FIG. 6. Depletion of cytochrome c and heme c in FRDA mitochondria

(A) Cytochrome c levels were analyzed by Western blot followed by densitometry. (B) Cytochrome c specific heme content was analyzed by the o-dianisidine staining as described in Materials and Methods. (C) Heme c/cytochrome c ratio. The results are reported as means ± SEM of eight experiments in duplicate for controls and FRDA and expressed as band intensities normalized as a percent of controls. C, controls; FA, Friedreich’s ataxia mutants. Statistical analysis by Student’s t test. *p < 0.05, **p < 0.005.

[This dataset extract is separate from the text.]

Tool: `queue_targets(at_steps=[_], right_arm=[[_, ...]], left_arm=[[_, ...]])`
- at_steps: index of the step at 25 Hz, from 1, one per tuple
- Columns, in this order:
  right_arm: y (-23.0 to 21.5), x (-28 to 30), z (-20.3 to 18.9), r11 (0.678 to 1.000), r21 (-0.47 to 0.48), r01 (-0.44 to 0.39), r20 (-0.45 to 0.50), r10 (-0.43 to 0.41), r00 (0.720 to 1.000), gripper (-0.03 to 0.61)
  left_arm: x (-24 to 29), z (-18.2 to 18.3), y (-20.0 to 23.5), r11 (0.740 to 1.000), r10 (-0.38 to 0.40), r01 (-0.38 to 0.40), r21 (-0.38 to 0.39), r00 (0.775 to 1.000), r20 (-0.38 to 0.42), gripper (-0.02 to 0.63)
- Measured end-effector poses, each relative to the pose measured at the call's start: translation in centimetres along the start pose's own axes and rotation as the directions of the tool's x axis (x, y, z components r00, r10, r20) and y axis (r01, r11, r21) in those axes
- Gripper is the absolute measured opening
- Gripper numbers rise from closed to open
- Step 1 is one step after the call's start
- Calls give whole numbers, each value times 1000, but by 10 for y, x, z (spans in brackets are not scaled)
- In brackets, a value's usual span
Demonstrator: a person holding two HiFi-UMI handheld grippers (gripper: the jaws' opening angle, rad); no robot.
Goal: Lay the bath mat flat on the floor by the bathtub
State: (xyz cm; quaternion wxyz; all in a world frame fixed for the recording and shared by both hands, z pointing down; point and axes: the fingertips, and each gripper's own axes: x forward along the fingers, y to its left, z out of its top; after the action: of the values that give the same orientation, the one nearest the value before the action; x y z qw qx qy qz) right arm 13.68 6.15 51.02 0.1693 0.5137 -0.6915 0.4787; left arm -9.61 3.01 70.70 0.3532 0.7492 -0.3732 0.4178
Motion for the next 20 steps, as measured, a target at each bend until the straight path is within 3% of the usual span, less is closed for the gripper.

FIG. 7. Complex IV activity is impaired in FRDA lymphoblasts

Cytochrome c oxidase activity was measured as described in Materials and Methods and expressed as nmol/mg/min. The bar graph shows the means ± SEM of four experiments in duplicate for controls (C) and FRDA (FA) reported as percentage of controls. Statistical analysis done by Student’s t test. **p < 0.005.

FIG. 8

Mechanism of cytochrome c-dependent superoxide detoxification.